CERN, the European Organization for Nuclear Research, is like a little city. Straddling the border of France and Switzerland, it employs three thousand people and occupies a site that is measured in square miles. CERN boasts a string of magnets that weigh more than the Eiffel Tower and an underground tunnel over sixteen miles around.
欧洲核研究组织简直像个小城市。它地跨法国和瑞士边境,有3000名雇员,占地几平方公里。欧洲核研究组织有一排比埃菲尔铁塔还要重的磁铁,周围有一条大约26公里长的地下坑道。
Breaking up atoms, as James Trefil has noted, is easy; you do it each time you switch on a fluorescent light. Breaking up atomic nuclei, however, requires quite a lot of money and a generous supply of electricity. Getting down to the level of quarks—the particles that make up particles—requires still more: trillions of volts of electricity and the budget of a small Central American nation. CERN's new Large Hadron Collider, scheduled to begin operations in 2005, will achieve fourteen trillion volts of energy and cost something over $1.5 billion to construct.
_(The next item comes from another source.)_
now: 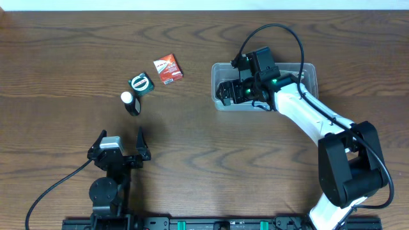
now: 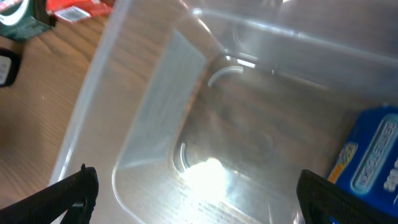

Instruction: Pack container

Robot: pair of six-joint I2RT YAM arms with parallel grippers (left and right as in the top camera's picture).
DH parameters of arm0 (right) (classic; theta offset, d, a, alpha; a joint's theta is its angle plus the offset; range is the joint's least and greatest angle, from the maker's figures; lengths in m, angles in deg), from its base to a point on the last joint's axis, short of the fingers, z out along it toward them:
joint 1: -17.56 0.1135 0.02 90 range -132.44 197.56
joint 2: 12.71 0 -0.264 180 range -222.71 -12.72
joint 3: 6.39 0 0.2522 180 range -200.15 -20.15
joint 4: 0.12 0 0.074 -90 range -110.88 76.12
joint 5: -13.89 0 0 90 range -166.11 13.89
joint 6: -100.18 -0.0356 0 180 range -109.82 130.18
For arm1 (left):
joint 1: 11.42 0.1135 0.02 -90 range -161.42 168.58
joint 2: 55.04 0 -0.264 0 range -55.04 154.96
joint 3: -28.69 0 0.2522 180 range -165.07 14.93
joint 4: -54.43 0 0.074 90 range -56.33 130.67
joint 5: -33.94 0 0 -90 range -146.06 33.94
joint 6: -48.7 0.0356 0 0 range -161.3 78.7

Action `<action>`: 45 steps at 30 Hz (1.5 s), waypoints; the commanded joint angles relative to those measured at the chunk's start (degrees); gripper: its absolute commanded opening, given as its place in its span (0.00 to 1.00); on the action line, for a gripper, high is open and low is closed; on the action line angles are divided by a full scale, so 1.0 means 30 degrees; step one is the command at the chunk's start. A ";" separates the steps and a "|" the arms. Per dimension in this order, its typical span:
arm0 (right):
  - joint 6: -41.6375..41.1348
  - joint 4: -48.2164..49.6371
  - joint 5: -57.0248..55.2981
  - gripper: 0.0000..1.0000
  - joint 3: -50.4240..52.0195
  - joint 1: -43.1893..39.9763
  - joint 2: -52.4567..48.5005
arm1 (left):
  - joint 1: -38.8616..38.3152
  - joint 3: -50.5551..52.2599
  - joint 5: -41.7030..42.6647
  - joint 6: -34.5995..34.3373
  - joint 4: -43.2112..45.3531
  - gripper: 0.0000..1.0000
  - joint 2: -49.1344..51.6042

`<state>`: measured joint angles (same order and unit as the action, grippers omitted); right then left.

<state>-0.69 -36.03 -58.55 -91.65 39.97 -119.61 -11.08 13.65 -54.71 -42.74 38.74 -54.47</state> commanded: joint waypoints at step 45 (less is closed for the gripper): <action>0.0867 -0.7912 -0.1785 0.99 -0.5136 -1.6232 0.2055 | 0.0109 0.0321 0.1610 -0.0525 0.0255 0.98 -0.0117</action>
<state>2.54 -59.55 -64.08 -106.65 -8.53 -113.92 -11.08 13.65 -54.08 -43.04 39.37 -54.47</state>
詹姆斯·特雷菲尔说,击碎原子倒还容易,每次只要把日光灯一开。然而,击碎原子核就需要大量的金钱和大量的电力。把粒子变成夸克──即构成粒子的粒子──就需要更多的电和更多的钱:几万亿瓦电和相当于一个中美洲小国的预算。欧洲核研究组织的一台新的大强子对撞机定于2005年开始运转,它将产生14万亿瓦能量,建设费超过15亿美元。
There are practical side effects to all this costly effort. The World Wide Web is a CERN offshoot. It was invented by a CERN scientist, Tim Berners-Lee, in 1989.
这项费用浩大的工程有一些实用的副产品。万维网就是欧洲核研究组织的一个衍生事物。它是欧洲核研究组织的科学家蒂姆-伯纳斯·李于1989年发明的
But these numbers are as nothing compared with what could have been achieved by, and spent upon, the vast and now unfortunately never-to-be Superconducting Supercollider, which began being constructed near Waxahachie, Texas, in the 1980s, before experiencing a supercollision of its own with the United States Congress.
然而,这两个数字与那台超级超导对撞机本来所能产生的能量和所需的建设费用相比,那简直是小巫见大巫。20世纪80年代,得克萨斯州附近开始建设一台超级超导对撞机,然后本身与美国国会发生了超级对撞,结果很不幸,现在永远建不成了。